Not A Babel Fish, But Close

BY TRACEY E. SCHELMETIC


The late science fiction humor writer Douglas Adams created a wonderful plot device to allow aliens to speak to and understand one another in his "Hitchhiker's Guide To The Galaxy" books. The Babel fish, inserted into one's ear, would "eat" brainwave radiation from every nearby source but its host. It would then "excrete" the meaning of the words spoken, regardless of language, into its host's brain, allowing all parties with Babel fish in their ears to understand one another.

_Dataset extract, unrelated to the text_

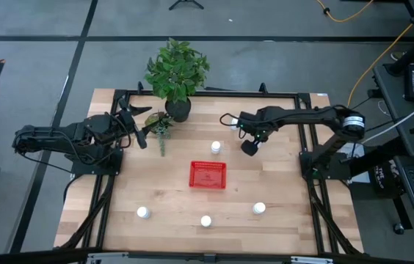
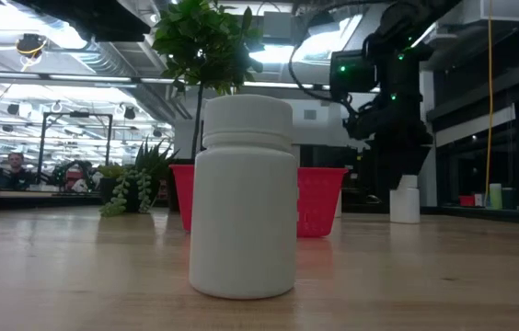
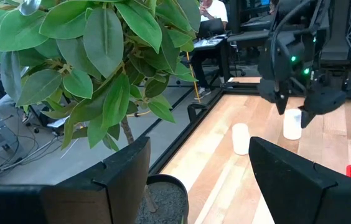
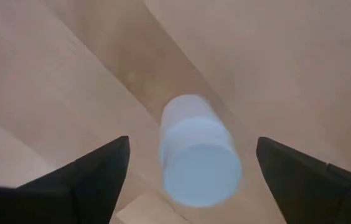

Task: Pick and place pill bottles into a basket
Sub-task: Put the white medicine bottle into the red basket

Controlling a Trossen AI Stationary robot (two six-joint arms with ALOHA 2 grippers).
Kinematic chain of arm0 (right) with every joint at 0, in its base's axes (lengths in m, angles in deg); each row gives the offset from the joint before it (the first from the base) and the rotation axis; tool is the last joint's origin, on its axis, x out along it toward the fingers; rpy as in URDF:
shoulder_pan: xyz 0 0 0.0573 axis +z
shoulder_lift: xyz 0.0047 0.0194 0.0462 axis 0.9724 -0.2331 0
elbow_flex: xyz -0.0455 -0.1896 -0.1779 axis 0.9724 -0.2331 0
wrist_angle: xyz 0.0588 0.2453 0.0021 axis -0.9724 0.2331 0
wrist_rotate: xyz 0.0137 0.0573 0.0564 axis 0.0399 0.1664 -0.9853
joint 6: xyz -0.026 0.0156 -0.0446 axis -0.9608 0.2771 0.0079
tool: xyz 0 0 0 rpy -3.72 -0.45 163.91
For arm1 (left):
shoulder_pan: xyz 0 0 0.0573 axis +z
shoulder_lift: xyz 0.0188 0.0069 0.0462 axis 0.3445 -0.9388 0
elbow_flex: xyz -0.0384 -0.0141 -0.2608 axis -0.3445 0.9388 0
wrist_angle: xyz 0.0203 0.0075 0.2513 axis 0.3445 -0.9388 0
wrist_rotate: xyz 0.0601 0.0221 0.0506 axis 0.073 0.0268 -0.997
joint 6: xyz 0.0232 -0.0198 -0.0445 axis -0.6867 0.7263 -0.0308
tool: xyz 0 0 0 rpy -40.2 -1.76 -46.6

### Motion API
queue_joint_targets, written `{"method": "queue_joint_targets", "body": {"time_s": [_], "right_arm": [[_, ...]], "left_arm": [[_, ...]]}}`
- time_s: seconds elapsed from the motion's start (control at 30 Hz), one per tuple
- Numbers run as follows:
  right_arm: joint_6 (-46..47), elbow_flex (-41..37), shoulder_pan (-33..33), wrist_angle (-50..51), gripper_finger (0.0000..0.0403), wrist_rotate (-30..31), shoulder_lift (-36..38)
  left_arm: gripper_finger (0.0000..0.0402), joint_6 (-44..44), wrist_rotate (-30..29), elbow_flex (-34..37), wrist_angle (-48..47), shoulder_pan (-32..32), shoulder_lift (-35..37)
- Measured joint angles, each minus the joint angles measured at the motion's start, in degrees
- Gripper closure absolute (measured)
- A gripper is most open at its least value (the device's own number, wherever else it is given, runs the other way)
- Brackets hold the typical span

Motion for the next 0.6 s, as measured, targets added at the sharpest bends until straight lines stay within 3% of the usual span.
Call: {"method": "queue_joint_targets", "body": {"time_s": [0.33,0.6], "right_arm": [[0.2,0.0,0.0,1.2,0.0090,-0.3,-0.5],[0.1,0.0,0.0,1.1,0.0144,-1.3,-0.6]], "left_arm": [[0.0135,1.5,0.0,0.0,0.0,0.0,0.0],[0.0135,1.5,0.0,0.0,0.0,0.0,0.0]]}}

While we may still be a few years from the Babel fish, scientists at Carnegie Mellon University and the University of Karlsruhe in Germany last week debuted a device that comes close to the spirit of the Babel fish. The two organizations jointly launched a program called interACT, a research group dedicated to advanced language and communications technologies.
 
Their announcement certainly qualifies as "advanced."
 
Carnegie Mellon University computer science graduate student Stan Jou silently mouthed a phrase to an assembled audience in his native Mandarin Chinese: "Let me introduce our new prototype." But because Jou was wearing a device that tracked the movement of his facial and throat muscles through electrodes, his words were "read" in Mandarin by a computer, which then machine-translated the phrase into English and Spanish. The phrase was "spoken" in those languages by a computerized voice.
 
interACT program director and Carnegie Mellon University computer science professor Alex Waibel said he foresees a future in which a similar device could be implanted into the mouth and throat of individuals who need to communicate regularly across multiple languages.
 
interACT has been simultaneously working on a host of language- and communication-related technologies, including those that will complement the translation device introduced last week. Existing machine translation is notoriously unreliable, as anyone who has played with it knows. The interACT team has tried new ways to improve machine translation using artificial intelligence to smooth out the frequently stilted results that come from word-for-word computer translation (not to mention the problem with homonyms, such as "karat" and "carrot".)
 
Very ironically, the only CMU/interACT-issued press release I could find about the event and the prototype is in German, and my two years of high school German limit me to speaking and understanding phrases such as, "Hans is searching for the bus station" and "Excuse me, how much does delicious-looking this sausage cost?"